- **To do**
Repeat the lines beginning at the one with "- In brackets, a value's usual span" and running to the end of the material, keeping the first and last of them, exactly as they appear.

- **Given data**

==*==

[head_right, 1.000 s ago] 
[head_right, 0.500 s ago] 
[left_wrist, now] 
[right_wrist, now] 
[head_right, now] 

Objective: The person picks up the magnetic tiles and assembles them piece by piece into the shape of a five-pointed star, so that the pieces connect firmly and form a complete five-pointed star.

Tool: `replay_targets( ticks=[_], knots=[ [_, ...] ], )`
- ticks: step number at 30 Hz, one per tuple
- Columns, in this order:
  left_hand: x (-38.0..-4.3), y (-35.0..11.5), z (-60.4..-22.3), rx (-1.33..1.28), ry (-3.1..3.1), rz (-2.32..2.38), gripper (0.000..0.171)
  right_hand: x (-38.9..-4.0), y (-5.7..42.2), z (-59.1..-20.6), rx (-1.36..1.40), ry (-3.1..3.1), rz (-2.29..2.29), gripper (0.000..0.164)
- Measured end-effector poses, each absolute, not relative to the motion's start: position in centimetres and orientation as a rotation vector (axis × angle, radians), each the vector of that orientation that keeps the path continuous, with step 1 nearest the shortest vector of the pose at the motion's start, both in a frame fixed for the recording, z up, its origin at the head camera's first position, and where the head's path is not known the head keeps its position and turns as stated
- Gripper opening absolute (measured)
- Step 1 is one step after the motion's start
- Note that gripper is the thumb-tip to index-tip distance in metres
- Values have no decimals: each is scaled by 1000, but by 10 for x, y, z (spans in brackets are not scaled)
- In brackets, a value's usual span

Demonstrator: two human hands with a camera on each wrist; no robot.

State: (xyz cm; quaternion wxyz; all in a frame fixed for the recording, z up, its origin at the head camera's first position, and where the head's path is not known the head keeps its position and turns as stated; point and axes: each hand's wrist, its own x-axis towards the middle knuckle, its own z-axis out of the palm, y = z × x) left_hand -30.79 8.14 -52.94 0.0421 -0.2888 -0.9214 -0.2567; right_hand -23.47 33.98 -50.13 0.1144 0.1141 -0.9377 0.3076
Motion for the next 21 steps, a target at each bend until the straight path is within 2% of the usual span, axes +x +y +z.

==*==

- **Solution for this task**
- In brackets, a value's usual span

Demonstrator: two human hands with a camera on each wrist; no robot.

State: (xyz cm; quaternion wxyz; all in a frame fixed for the recording, z up, its origin at the head camera's first position, and where the head's path is not known the head keeps its position and turns as stated; point and axes: each hand's wrist, its own x-axis towards the middle knuckle, its own z-axis out of the palm, y = z × x) left_hand -30.79 8.14 -52.94 0.0421 -0.2888 -0.9214 -0.2567; right_hand -23.47 33.98 -50.13 0.1144 0.1141 -0.9377 0.3076
Motion for the next 21 steps, a target at each bend until the straight path is within 2% of the usual span, axes +x +y +z.

No further output is expected for this exercise.